§ Extracted records:
== == ==
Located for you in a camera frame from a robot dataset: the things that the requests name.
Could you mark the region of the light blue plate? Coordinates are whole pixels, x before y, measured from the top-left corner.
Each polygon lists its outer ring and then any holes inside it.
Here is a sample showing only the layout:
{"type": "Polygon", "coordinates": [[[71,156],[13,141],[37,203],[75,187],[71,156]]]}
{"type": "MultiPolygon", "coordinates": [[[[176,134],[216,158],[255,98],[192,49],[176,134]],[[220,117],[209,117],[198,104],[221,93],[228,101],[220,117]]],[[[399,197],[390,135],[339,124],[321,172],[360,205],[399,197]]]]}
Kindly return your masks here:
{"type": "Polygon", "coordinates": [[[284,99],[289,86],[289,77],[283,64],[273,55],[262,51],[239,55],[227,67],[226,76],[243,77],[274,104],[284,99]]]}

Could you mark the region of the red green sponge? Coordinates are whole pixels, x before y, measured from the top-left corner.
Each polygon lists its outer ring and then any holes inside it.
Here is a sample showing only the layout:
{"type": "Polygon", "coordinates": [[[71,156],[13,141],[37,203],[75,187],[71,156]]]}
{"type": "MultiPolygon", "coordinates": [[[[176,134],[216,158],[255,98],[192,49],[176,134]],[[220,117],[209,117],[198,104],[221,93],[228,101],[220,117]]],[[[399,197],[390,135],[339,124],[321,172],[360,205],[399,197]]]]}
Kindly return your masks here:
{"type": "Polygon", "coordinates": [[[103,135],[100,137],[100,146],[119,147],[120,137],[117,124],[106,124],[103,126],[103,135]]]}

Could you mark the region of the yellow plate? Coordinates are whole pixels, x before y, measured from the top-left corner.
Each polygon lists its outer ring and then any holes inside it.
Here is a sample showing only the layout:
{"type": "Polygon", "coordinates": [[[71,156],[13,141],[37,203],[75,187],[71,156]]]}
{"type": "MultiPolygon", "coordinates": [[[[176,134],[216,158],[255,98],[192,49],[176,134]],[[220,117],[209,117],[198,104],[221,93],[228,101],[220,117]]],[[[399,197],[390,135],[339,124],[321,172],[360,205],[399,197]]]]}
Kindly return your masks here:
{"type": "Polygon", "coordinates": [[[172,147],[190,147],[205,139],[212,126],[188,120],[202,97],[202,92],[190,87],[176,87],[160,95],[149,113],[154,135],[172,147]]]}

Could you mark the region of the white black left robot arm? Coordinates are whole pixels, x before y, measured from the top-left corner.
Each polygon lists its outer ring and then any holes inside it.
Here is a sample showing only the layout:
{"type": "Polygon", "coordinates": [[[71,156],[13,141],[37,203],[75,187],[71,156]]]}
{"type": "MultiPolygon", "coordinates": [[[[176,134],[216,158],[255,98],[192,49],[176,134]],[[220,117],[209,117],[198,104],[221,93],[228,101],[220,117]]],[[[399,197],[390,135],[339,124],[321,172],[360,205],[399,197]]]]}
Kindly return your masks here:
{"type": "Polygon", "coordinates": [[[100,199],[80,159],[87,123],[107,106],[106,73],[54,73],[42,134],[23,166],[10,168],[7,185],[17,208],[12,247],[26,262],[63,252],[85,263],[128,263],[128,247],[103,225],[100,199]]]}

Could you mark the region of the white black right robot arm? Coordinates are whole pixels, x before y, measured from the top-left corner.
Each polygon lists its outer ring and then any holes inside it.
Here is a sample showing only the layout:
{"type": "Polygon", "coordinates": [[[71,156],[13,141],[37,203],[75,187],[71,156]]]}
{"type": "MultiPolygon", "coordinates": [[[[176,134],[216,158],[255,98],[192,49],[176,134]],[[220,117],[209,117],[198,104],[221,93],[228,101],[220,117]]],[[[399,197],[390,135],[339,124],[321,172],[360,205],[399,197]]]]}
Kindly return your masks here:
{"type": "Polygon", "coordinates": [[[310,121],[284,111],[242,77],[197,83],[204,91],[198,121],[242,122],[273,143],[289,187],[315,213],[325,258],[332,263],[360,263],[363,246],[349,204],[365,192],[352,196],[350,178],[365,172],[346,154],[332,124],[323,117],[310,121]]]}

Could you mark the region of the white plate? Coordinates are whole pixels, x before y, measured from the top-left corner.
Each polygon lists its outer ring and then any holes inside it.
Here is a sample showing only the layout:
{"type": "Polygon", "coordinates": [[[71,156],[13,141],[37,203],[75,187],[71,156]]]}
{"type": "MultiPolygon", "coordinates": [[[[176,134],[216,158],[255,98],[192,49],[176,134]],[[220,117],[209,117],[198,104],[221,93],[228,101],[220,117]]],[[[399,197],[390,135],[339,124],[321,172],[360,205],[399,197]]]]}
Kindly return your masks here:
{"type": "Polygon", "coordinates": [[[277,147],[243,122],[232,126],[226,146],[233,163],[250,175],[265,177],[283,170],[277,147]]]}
== == ==
§ What is expected:
State the number of lines in the preceding entries that include the word "corner". Provide nothing else.

§ Solution below:
6